Posted by Brad-Pa on June 20, 2007 at 08:03:29:

Just an FYI, the concept of deeding to a trust in this situation sounds great, just be aware of laws in your state. I am in Pennsylvania, and you can certainly do this, but NOT without paying the 1% transfer tax.

Re: Deed Transfer prior to short sale - Posted by Clyde

Posted by Clyde on June 22, 2007 at 11:53:27:

There have been several notice to look out for the WAREIA (Wasach Area Real Estate Investors Assn) of Utah…looks like we need another update on “Watch out for them”

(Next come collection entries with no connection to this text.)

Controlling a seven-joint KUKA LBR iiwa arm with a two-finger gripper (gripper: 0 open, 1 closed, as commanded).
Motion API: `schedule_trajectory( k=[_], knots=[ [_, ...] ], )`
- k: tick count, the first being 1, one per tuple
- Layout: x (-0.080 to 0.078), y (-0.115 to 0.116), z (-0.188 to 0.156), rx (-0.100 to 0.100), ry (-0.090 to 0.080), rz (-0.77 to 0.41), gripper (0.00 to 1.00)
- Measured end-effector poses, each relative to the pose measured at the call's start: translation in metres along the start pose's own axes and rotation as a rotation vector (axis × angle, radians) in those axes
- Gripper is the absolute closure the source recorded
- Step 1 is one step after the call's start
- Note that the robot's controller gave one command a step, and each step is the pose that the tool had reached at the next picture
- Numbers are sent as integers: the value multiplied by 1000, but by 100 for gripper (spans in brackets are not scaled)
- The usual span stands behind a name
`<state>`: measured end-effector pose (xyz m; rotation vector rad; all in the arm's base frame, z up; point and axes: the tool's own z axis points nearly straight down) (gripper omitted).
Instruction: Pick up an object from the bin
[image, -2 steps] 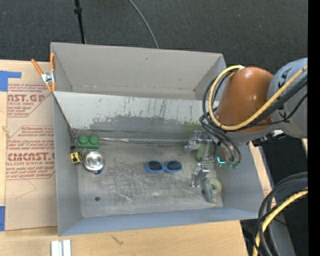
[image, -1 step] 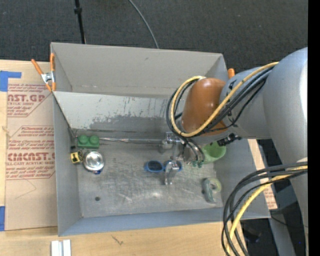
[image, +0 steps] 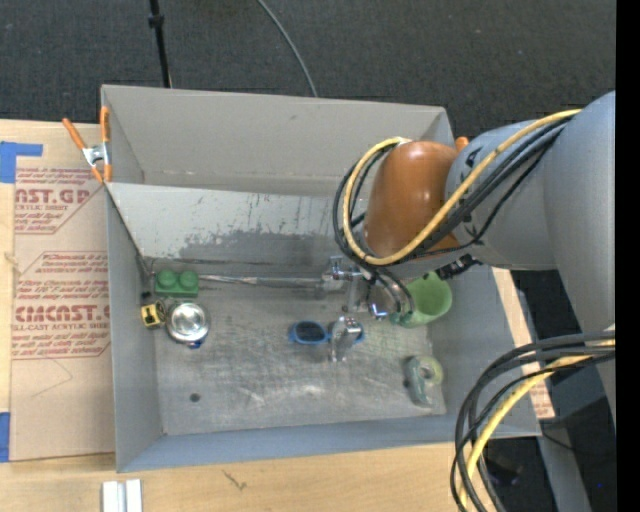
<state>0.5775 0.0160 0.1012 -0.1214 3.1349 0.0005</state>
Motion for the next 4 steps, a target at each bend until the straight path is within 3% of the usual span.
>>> schedule_trajectory(
  k=[1,2,3,4],
  knots=[
    [11,-9,-10,-1,3,82,0],
    [-8,-3,29,0,-1,165,0],
    [-9,-3,27,0,1,164,0],
    [-11,-3,24,0,-7,164,100]
  ],
)
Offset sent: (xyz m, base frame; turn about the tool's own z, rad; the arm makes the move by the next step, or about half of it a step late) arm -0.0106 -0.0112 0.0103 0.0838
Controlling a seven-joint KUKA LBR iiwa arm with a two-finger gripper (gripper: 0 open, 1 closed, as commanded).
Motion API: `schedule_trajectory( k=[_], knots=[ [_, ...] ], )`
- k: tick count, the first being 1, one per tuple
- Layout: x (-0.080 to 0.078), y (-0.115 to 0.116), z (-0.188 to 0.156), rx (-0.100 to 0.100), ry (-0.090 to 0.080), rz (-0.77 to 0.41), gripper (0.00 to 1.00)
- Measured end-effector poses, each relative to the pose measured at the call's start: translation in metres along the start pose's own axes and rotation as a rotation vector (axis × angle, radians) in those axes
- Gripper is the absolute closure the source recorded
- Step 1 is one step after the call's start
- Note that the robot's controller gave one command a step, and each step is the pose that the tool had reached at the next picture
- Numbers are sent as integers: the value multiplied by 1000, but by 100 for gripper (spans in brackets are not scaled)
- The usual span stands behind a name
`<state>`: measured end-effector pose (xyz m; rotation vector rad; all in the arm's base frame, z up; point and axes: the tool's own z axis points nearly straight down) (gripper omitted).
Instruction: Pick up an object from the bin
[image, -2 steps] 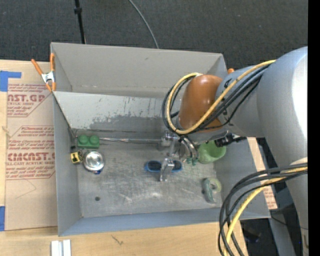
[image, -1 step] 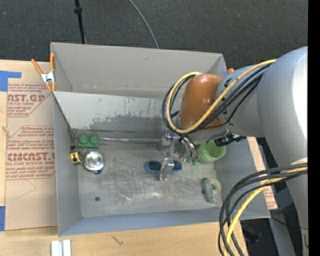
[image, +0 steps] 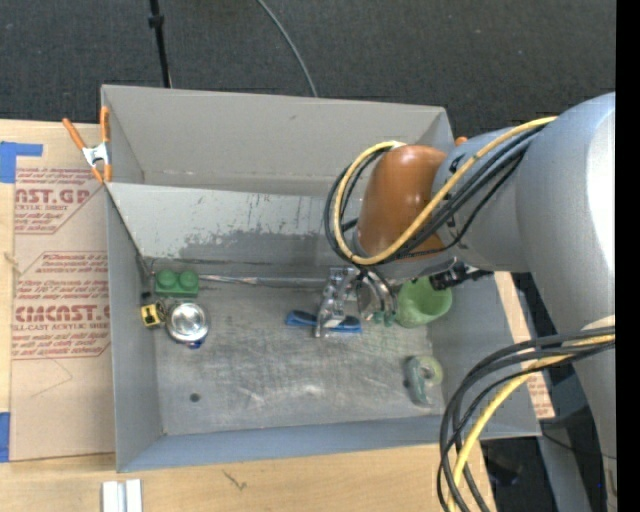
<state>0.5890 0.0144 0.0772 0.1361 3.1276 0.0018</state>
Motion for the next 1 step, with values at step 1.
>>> schedule_trajectory(
  k=[1],
  knots=[
    [-3,1,-86,-1,1,-1,100]
  ],
)
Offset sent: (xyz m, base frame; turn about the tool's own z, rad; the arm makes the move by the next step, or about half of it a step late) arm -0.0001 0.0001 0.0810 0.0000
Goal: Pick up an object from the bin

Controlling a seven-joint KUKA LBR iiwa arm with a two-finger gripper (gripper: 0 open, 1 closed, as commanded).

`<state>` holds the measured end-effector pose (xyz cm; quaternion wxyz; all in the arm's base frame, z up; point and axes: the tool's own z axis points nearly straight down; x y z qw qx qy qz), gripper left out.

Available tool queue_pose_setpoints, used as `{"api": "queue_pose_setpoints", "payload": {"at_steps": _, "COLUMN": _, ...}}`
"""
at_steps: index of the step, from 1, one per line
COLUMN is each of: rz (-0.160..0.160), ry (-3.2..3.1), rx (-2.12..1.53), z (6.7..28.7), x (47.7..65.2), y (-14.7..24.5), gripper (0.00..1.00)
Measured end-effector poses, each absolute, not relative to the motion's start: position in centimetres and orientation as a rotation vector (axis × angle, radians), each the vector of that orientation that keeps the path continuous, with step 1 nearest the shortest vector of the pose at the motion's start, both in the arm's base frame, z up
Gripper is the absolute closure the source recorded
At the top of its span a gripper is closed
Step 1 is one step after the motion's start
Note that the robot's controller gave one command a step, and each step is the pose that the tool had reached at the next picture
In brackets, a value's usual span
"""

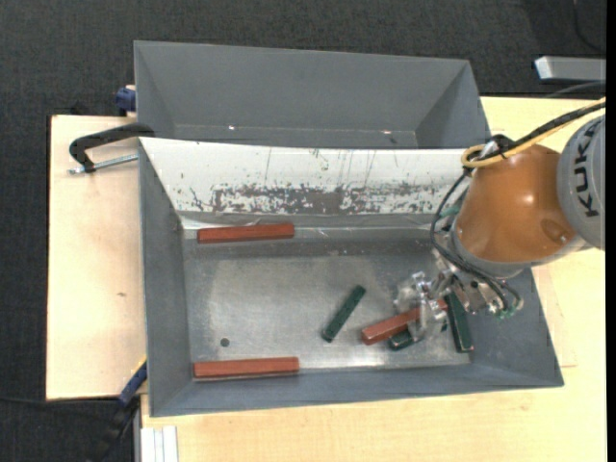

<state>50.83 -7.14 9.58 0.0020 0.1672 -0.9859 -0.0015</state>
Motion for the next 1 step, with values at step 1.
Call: {"api": "queue_pose_setpoints", "payload": {"at_steps": 1, "rz": -0.003, "ry": -3.097, "rx": 0.525, "z": 11.99, "x": 50.94, "y": -7.13, "gripper": 1.00}}
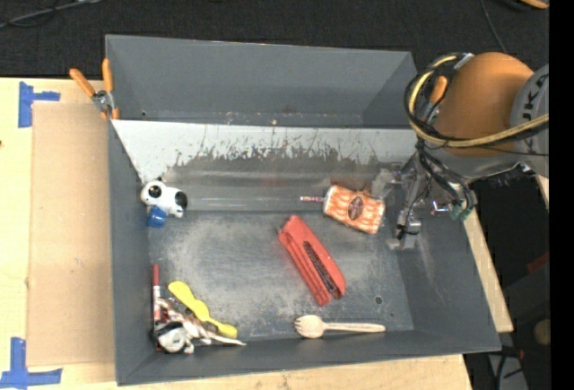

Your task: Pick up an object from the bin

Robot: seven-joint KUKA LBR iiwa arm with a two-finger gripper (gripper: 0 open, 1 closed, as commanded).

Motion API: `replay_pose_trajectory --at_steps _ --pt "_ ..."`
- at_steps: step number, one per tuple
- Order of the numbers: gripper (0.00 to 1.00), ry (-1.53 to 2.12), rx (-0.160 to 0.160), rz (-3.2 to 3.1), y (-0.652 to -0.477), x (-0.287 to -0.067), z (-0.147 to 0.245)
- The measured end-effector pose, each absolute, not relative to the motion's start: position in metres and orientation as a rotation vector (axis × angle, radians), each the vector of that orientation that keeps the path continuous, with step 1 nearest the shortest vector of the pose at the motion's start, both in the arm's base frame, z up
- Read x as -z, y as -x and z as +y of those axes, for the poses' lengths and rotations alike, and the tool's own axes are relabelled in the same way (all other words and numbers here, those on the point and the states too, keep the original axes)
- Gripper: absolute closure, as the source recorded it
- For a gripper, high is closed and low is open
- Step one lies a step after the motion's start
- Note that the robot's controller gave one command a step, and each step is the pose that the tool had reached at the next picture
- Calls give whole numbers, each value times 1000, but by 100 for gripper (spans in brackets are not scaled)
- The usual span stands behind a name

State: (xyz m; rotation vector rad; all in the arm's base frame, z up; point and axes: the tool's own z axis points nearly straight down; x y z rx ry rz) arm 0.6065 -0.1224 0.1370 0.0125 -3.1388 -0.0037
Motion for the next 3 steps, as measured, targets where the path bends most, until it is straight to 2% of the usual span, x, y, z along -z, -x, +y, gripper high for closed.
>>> replay_pose_trajectory --at_steps 1,2,3 --pt "0 1 0 -3148 -621 -157 -93" --pt "0 19 2 -3139 -621 -77 -88" --pt "100 44 -3 -3162 -613 -72 -82"
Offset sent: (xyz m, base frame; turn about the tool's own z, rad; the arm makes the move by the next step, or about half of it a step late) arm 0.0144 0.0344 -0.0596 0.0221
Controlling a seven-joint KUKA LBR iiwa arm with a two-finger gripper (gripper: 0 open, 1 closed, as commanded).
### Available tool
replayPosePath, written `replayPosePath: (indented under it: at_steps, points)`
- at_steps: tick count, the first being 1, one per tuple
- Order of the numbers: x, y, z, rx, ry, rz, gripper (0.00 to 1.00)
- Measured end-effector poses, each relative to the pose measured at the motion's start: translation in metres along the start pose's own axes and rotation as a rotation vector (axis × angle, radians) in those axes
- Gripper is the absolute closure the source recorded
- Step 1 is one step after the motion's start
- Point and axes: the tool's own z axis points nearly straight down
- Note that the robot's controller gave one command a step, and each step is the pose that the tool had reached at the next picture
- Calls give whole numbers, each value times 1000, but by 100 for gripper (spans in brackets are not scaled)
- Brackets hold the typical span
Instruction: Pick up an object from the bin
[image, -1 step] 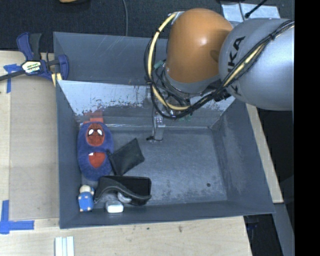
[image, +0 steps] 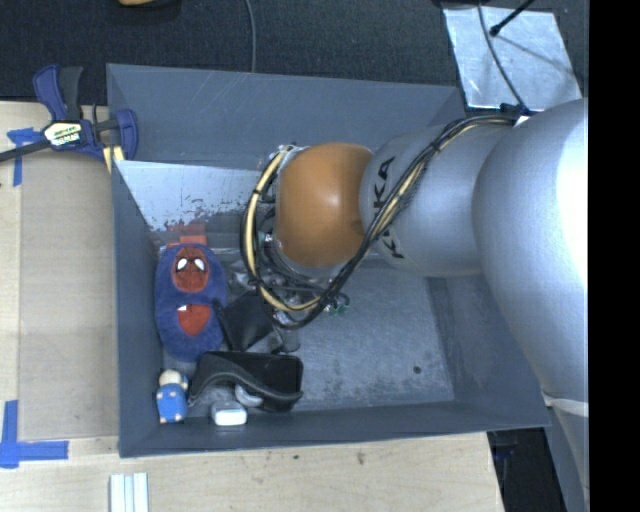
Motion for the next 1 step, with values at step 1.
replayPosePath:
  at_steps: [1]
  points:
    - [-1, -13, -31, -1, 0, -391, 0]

Re: Deed Transfer prior to short sale - Posted by WAREIA

Posted by WAREIA on June 25, 2007 at 11:36:25:

Nope. The Owner/Seller deeds it to their own Land Trust. The Banks DO KNOW that the property was deeded to the Owner’s Trust and have no problem with it.

There are NO Seasoning Issues because it is their own Trust of which they own 100% of the Beneficial Interest. They are transferring the Title from themselves, to themselves for Asset Protection Purposes. Once the property is in Trust it is protected from any further encumbrances such as judgements etc.

No Fraud here, only following Federal Law. We then purchase and fund the transaction for the amount of the debt and immediately sell the property for a profit in a Simultainous Closing.

The End Buyer’s Lender doesn’t have an issue with seasoning either since it was and is the owners/sellers trust.

Re: Newbie Alert - Posted by WAREIA

Posted by WAREIA on June 20, 2007 at 12:59:30:

I’ve done dozens of these type of transactions in PA and there was NO Transfer tax required on my transactions or Trusts.

I’ve also run in to this in other States and addressed it with the taxing bodies and resolved it in my favor everytime. It all depends on how you do the Transfer of Title and to whom.

Re: Deed Transfer prior to short sale - Posted by BTI

Posted by BTI on June 23, 2007 at 10:08:20:

Clyde

As an investor for 52 years and a California Real Estate Broker for 42 years, the old saying if I could have a dime for every time someone said something is illegal or something can’t be done, etc, I would be rich, applies to your warning.

I’m currently residing in Utah for medical treatment, wonderful state, great people by the way, and when I first started reading the posts by WAREIA I started asking around town and only got positive feedback.

You might be wise to heed his posts and investigate whether you can use these tools in your investment program. Long ago I developed a program that I call skinny investing, only 8 people in the world know how it works. I taught it to 3 people here and one of them is on her way to $750,000 this year and I suspect it is similar to WAREIA’s investing. I only wish I had the time and energy to join her.

I’m sure I will meet WAREIA someday and I’m sure he won’t be in the category your trying to put him in. And remember your always free to use, or not use any advice you receive on this site, but ignoring some advice may end up costing you in the long run, as well as following some advice. Researching said advice may add much to your net worth.